13. RNN Basics (Recurrent Neural Networks)¶

Learning Objectives¶

Understand the concept and structure of recurrent neural networks
Process sequence data
Use PyTorch nn.RNN
Understand vanishing gradient problem

1. What is RNN?¶

Characteristics of Sequential Data¶

Time series: [1, 2, 3, 4, 5, ...]  - Previous values affect next values
Text: "I go to school"              - Previous words affect next words

MLP Limitations¶

Fixed input size
Ignores order information
Cannot handle variable-length sequences

RNN Solution¶

h(t) = tanh(W_xh × x(t) + W_hh × h(t-1) + b)

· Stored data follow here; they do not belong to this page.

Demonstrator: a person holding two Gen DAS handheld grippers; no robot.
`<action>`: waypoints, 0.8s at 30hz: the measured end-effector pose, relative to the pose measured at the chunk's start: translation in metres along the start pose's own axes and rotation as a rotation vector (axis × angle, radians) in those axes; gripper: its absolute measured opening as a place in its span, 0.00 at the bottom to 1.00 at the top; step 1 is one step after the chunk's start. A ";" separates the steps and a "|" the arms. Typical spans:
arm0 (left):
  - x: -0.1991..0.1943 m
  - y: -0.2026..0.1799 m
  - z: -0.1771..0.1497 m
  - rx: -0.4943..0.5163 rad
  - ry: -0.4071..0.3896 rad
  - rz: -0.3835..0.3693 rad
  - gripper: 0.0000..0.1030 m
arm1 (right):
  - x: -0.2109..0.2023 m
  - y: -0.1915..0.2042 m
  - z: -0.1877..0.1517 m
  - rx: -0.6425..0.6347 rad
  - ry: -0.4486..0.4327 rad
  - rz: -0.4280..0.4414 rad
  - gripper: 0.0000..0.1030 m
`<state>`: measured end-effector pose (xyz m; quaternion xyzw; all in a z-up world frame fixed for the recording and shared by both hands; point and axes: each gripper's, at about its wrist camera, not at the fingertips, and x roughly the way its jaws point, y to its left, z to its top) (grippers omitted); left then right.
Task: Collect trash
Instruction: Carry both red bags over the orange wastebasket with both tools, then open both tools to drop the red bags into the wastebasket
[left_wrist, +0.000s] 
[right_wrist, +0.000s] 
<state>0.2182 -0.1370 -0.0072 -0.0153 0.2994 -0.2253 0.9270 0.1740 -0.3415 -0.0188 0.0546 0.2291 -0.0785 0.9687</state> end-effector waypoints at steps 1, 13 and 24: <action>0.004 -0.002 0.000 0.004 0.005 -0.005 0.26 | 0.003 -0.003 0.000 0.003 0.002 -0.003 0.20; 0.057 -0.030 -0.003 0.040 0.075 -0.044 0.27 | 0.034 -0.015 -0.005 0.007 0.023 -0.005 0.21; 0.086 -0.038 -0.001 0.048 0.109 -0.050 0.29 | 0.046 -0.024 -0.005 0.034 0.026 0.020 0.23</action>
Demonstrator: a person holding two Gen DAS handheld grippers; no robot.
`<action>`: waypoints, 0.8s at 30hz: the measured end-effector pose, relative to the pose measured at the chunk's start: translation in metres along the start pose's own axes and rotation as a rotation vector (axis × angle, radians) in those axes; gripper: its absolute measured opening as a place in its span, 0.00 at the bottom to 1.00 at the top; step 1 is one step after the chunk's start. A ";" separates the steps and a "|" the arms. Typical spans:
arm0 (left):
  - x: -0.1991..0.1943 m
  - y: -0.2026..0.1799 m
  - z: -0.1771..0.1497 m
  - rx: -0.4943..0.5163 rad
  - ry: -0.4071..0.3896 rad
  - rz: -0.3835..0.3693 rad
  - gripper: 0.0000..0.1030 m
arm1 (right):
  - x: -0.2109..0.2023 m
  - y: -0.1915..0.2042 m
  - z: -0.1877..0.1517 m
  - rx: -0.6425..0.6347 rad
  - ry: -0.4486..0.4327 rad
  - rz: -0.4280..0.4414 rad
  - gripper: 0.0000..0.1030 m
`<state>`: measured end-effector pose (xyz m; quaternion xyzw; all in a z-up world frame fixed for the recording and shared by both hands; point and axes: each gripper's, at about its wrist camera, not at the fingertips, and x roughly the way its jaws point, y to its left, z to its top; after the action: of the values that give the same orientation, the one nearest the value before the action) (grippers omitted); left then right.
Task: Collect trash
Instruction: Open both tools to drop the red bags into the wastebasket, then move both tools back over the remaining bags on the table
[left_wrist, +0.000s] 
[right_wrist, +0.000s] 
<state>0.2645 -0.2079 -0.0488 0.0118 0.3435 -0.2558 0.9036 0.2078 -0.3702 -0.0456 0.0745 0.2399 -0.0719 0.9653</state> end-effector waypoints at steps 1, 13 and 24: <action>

h(t): Current hidden state
x(t): Current input
h(t-1): Previous hidden state

2. RNN Structure¶

Time Unrolling¶

    x1      x2      x3      x4
    ↓       ↓       ↓       ↓
  ┌───┐   ┌───┐   ┌───┐   ┌───┐
  │ h │──►│ h │──►│ h │──►│ h │──► Output
  └───┘   └───┘   └───┘   └───┘
    h0      h1      h2      h3

Same W_xh, W_hh used at all time steps
Can process variable-length sequences

3. PyTorch RNN¶

Basic Usage¶

import torch
import torch.nn as nn

# Create RNN
rnn = nn.RNN(
    input_size=10,    # Input dimension
    hidden_size=20,   # Hidden state dimension
    num_layers=2,     # Number of RNN layers
    batch_first=True  # Input: (batch, seq, feature)
)

# Input shape: (batch_size, seq_len, input_size)
x = torch.randn(32, 15, 10)  # Batch 32, Sequence 15, Features 10

# Forward pass
# output: Hidden states at all times (batch, seq, hidden)
# h_n: Last hidden state (layers, batch, hidden)
output, h_n = rnn(x)

print(f"output: {output.shape}")  # (32, 15, 20)
print(f"h_n: {h_n.shape}")        # (2, 32, 20)

Bidirectional RNN¶

rnn_bi = nn.RNN(
    input_size=10,
    hidden_size=20,
    num_layers=1,
    batch_first=True,
    bidirectional=True  # Bidirectional
)

output, h_n = rnn_bi(x)
print(f"output: {output.shape}")  # (32, 15, 40) - Forward+Backward
print(f"h_n: {h_n.shape}")        # (2, 32, 20) - Last state per direction

4. RNN Classifier Implementation¶

Sequence Classification Model¶

class RNNClassifier(nn.Module):
    def __init__(self, input_size, hidden_size, num_classes, num_layers=1):
        super().__init__()
        self.rnn = nn.RNN(
            input_size, hidden_size,
            num_layers=num_layers,
            batch_first=True
        )
        self.fc = nn.Linear(hidden_size, num_classes)

    def forward(self, x):
        # x: (batch, seq, features)
        output, h_n = self.rnn(x)

        # Use last time step's hidden state
        # h_n[-1]: Last layer's hidden state
        out = self.fc(h_n[-1])
        return out

Many-to-Many Structure¶

class RNNSeq2Seq(nn.Module):
    """Sequence → Sequence"""
    def __init__(self, input_size, hidden_size, output_size):
        super().__init__()
        self.rnn = nn.RNN(input_size, hidden_size, batch_first=True)
        self.fc = nn.Linear(hidden_size, output_size)

    def forward(self, x):
        output, _ = self.rnn(x)
        # Apply FC to all time steps
        out = self.fc(output)  # (batch, seq, output_size)
        return out

5. Vanishing Gradient Problem¶

Problem¶

In long sequences:
h100 ← W_hh × W_hh × ... × W_hh × h1
                    ↑
            100 multiplications → Exploding or vanishing gradients

Cause¶

|W_hh| > 1: Exploding gradients
|W_hh| < 1: Vanishing gradients

Solutions¶

Use LSTM/GRU (next lesson)
Gradient Clipping

# Gradient clipping
torch.nn.utils.clip_grad_norm_(model.parameters(), max_norm=1.0)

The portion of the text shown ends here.